Show every line of the material that follows in which the word "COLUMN" occurs.
□ □ □
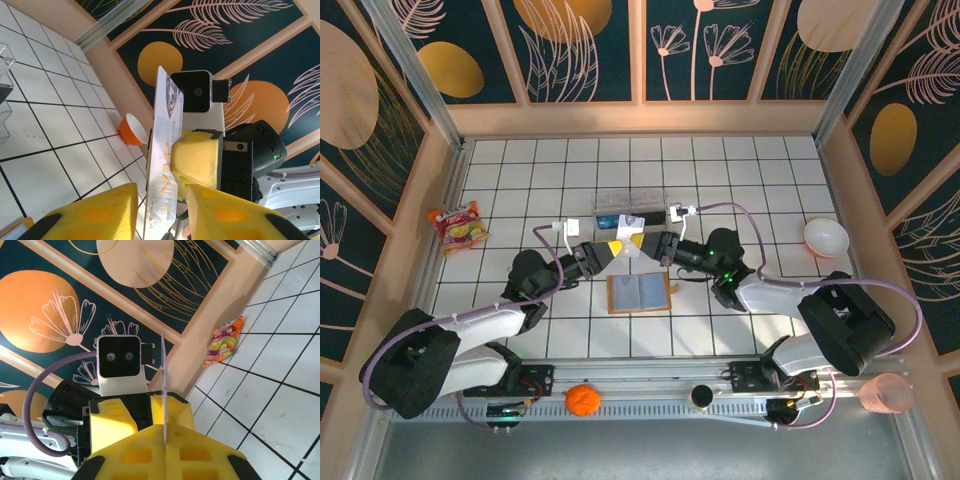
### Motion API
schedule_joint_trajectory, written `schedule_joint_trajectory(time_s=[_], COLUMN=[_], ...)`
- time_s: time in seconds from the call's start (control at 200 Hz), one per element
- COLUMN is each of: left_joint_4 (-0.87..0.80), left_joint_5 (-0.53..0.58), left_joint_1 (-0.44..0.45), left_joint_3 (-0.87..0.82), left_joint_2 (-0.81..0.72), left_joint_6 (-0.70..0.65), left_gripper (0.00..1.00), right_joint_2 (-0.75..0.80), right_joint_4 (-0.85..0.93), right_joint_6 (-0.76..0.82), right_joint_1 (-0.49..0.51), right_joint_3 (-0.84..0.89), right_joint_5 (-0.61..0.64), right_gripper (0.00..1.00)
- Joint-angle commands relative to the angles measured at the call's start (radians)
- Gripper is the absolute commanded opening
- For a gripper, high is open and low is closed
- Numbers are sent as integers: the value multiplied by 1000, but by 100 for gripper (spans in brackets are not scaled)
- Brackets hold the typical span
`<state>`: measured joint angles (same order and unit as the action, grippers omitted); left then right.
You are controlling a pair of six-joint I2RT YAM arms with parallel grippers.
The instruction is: Take the credit cards out of the card holder
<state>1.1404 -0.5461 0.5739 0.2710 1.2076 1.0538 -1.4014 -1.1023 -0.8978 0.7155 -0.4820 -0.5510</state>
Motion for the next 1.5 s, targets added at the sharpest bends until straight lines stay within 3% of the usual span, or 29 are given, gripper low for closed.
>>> schedule_joint_trajectory(time_s=[0.0, 0.185, 0.28, 0.34, 0.39, 0.505, 0.811, 0.946, 1.106, 1.306, 1.491], left_joint_4=[92, 74, 9, -23, -106, -351, -911, -1155, -1299, -1477, -1589], left_joint_5=[-28, -30, -31, -36, -37, -29, -21, 42, 55, 76, 132], left_joint_1=[-2, -2, -2, -2, -2, -2, 3, 18, 29, 28, 38], left_joint_3=[0, 11, 35, 51, 82, 169, 459, 617, 746, 932, 1095], left_joint_2=[9, 0, -4, -4, -11, -44, -7, 65, 147, 299, 470], left_joint_6=[17, 9, -22, -42, -82, -220, -648, -934, -1237, -1480, -1603], left_gripper=[29, 14, 0, 0, 0, 0, 0, 0, 0, 0, 0], right_joint_2=[-20, -45, -47, -44, -31, 73, 462, 519, 527, 527, 528], right_joint_4=[-87, -57, -29, -4, 40, 184, 749, 794, 805, 819, 850], right_joint_6=[-18, -8, 4, 10, 17, 56, 275, 271, 257, 261, 276], right_joint_1=[14, 29, 35, 34, 20, -53, -273, -346, -379, -409, -462], right_joint_3=[-29, -47, -54, -58, -59, -21, 2, 30, 52, 63, 63], right_joint_5=[0, 1, 1, -8, -18, -23, 54, 30, 27, 16, 2], right_gripper=[0, 0, 0, 0, 10, 29, 29, 28, 27, 26, 26])
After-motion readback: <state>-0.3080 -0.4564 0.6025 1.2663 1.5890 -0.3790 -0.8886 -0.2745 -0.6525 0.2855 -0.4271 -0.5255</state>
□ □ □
Output of the exercise ::
schedule_joint_trajectory, written `schedule_joint_trajectory(time_s=[_], COLUMN=[_], ...)`
- COLUMN is each of: left_joint_4 (-0.87..0.80), left_joint_5 (-0.53..0.58), left_joint_1 (-0.44..0.45), left_joint_3 (-0.87..0.82), left_joint_2 (-0.81..0.72), left_joint_6 (-0.70..0.65), left_gripper (0.00..1.00), right_joint_2 (-0.75..0.80), right_joint_4 (-0.85..0.93), right_joint_6 (-0.76..0.82), right_joint_1 (-0.49..0.51), right_joint_3 (-0.84..0.89), right_joint_5 (-0.61..0.64), right_gripper (0.00..1.00)

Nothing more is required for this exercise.